Maintenance and repair services also are available for tractors and trucks, including preventive maintenance and repairs for transmissions, alternators, and other powertrain components. When Thompson bought the Nashville facility, he added new welding machines and transmission jacks.

The eight-bay shop (one bay dedicated to truck service) has a manager and seven mechanics. Trailer Mate, a shop management software program, manages the $500,000 worth of parts inventory, as well as work orders. It can be used to scan and manage time cards and billing, as well.

Tank cleaning

The computer system also tracks data for the tank cleaning division that includes two chemical bays and one foodgrade bay. Four tank cleaners share an overlapping schedule, two on duty from 7 am until 6 pm and two working 11 am until 8 pm.

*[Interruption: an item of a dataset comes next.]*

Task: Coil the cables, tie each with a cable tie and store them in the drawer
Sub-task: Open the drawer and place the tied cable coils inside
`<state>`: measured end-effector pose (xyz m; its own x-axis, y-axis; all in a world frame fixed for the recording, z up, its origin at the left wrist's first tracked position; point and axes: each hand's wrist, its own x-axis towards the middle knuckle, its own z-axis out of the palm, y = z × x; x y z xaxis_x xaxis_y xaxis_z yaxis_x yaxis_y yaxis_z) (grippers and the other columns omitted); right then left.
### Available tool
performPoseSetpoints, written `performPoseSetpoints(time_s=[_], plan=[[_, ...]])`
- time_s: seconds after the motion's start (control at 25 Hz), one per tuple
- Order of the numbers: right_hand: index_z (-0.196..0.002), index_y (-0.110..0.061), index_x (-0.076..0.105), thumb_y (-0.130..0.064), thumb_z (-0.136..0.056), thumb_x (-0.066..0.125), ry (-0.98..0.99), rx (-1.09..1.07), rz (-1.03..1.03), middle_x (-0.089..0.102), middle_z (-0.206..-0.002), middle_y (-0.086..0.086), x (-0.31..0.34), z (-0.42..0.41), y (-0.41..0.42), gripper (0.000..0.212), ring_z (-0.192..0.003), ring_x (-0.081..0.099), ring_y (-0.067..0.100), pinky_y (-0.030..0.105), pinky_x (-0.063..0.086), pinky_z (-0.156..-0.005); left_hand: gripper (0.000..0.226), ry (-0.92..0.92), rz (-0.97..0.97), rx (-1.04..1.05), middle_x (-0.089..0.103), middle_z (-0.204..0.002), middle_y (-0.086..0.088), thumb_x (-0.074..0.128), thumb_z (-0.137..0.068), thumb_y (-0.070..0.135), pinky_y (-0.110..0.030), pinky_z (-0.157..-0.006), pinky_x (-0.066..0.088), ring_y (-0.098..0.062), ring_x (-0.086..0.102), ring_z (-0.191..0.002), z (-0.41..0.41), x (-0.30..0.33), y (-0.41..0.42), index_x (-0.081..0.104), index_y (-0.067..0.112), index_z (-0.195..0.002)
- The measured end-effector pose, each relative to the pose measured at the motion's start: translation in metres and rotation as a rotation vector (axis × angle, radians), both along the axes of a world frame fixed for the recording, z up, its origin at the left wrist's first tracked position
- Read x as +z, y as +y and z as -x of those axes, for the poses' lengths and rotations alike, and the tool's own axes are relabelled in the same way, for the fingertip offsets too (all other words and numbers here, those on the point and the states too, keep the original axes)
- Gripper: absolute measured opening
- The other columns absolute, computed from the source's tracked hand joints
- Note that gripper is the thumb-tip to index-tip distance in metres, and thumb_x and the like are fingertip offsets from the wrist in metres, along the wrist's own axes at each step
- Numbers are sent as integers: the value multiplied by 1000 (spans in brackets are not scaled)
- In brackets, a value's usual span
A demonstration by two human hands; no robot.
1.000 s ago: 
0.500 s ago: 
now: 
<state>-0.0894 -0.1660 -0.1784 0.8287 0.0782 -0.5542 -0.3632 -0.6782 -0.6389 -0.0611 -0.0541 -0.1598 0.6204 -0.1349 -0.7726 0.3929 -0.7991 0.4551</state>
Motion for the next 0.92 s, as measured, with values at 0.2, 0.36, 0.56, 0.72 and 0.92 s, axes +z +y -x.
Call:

Three vats, each with 2,000-gallon capacity, contain hot and cold water and caustic. The in-house-constructed system is equipped with Sellers Cleaning Systems and Gamajet Cleaning Systems spinners, while three Alladin boilers, each with 60,000 btu, supply steam.

“We steam or wash all tank trailers before we begin repairs,” Thompson says. “Nitrogen is forced off with water and we test the atmosphere of every tank at the wash rack and in the shop. Asphalt and petroleum trailers are metered every two hours to be sure there is no vapor buildup that could ignite.”

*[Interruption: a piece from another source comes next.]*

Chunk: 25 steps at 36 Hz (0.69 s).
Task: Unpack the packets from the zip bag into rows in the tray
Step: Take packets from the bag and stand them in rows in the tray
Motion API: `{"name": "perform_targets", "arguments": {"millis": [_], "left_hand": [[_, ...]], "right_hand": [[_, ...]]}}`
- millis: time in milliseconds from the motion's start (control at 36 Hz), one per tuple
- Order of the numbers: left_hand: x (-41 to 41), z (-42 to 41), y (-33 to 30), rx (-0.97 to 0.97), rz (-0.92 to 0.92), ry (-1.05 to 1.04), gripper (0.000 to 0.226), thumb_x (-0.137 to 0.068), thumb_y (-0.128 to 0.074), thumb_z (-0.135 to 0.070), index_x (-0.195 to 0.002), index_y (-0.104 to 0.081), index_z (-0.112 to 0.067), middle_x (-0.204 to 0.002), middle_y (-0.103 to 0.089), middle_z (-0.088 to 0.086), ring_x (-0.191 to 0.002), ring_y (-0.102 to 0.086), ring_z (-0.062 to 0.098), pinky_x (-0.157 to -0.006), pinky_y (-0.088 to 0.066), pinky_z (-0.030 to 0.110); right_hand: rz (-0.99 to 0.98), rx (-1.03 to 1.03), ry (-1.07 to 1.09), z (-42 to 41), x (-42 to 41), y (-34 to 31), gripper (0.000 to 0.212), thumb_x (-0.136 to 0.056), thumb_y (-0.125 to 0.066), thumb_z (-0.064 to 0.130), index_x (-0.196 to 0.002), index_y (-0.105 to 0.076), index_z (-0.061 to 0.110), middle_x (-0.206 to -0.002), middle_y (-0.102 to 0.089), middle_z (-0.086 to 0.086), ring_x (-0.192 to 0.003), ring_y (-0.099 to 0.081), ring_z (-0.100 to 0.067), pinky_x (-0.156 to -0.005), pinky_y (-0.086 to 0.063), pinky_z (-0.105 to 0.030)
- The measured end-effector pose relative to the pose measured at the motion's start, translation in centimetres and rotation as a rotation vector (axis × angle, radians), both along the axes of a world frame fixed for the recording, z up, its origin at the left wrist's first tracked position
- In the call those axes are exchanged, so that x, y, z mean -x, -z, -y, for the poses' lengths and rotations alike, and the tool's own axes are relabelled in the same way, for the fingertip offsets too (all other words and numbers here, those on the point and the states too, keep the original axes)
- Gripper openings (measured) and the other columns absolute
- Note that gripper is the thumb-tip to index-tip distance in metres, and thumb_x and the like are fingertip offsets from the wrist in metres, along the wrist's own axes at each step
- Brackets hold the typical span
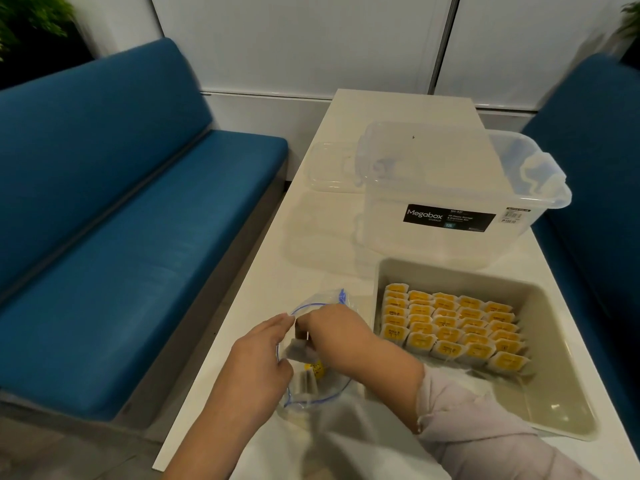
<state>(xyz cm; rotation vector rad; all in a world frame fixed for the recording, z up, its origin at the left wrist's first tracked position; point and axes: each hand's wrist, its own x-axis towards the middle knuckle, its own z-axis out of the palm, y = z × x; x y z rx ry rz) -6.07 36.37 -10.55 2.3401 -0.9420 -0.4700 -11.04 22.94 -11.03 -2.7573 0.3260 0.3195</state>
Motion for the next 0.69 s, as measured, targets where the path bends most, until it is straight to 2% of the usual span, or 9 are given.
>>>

A wastewater system includes a 10,000 gallon holding tank that receives effluent from underground vats in the bays where solids are separated. A probe in the tank reads the wastewater pH count for automatic adjustment.

Expanding business

With the repair and tank cleaning bays staying busy, Thompson says he would like to expand the business, but will have to purchase property in another location because the current site has no room to grow. The company was started in 2001, but Thompson has 37 years of experience in the industry.

He first began a repair business in 1969, and eventually sold that company. He returned to ownership when he bought the current Nashville facility from Foxcraft Trailers Inc. For years after selling his first shop, Thompson was employed by Foxcraft and oversaw construction of a Tampa, Florida, facility. When the opportunity arose for him to purchase the Nashville shop, he snapped it up.

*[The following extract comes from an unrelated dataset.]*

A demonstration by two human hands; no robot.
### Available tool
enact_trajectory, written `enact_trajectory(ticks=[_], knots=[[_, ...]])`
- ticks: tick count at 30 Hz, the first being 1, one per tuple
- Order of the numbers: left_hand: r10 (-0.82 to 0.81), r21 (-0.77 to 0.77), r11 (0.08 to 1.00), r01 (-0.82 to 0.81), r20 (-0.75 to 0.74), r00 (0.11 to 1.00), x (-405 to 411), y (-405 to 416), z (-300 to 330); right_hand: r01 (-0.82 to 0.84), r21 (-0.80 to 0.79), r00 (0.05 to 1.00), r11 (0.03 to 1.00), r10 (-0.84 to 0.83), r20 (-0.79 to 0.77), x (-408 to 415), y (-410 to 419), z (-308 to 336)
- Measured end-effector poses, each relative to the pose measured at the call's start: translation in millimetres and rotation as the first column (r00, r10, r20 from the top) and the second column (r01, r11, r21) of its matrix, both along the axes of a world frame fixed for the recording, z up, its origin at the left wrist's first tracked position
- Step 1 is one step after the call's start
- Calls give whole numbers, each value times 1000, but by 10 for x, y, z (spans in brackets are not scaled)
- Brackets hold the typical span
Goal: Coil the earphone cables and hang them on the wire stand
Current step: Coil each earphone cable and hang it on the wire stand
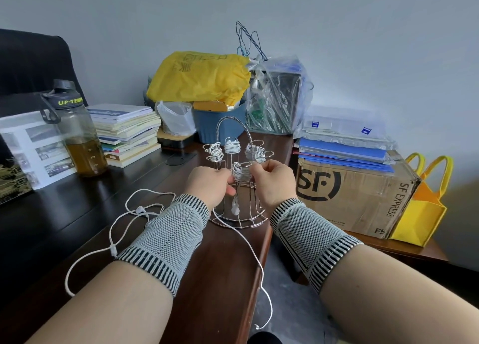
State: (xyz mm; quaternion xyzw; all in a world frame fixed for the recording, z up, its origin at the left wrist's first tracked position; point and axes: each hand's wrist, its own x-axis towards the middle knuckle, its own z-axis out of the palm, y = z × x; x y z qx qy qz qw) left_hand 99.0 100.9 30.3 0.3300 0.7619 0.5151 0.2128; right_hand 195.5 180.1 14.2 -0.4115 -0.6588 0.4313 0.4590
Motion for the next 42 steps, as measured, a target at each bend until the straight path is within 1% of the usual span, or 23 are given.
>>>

Today, Thompson and his wife, Barbara, manage the business that has annual revenue of $2.2 million. She focuses on administrative duties, including parts and inventory management. He oversees the shop and tank cleaning operation.

The company is a dealer for Polar Corp tank trailers and New Progress Llc truck tanks. Girard, Civacon, EBW, Scully, Emco Wheaton, Roper, and PT Coupling are included among the suppliers. Florida Rock and Tank Lines Inc, Highway Transport Inc, and Dupre Transport Inc all have terminals on site, and Spirit Express and Bulkmatic Transport Co use the yard to park equipment.

Looking to the future, Thompson says he plans to continue emphasis on safety and quality service while considering another location in order to expand. Meanwhile, the repair and cleaning bays are filled with work and the future appears rosy.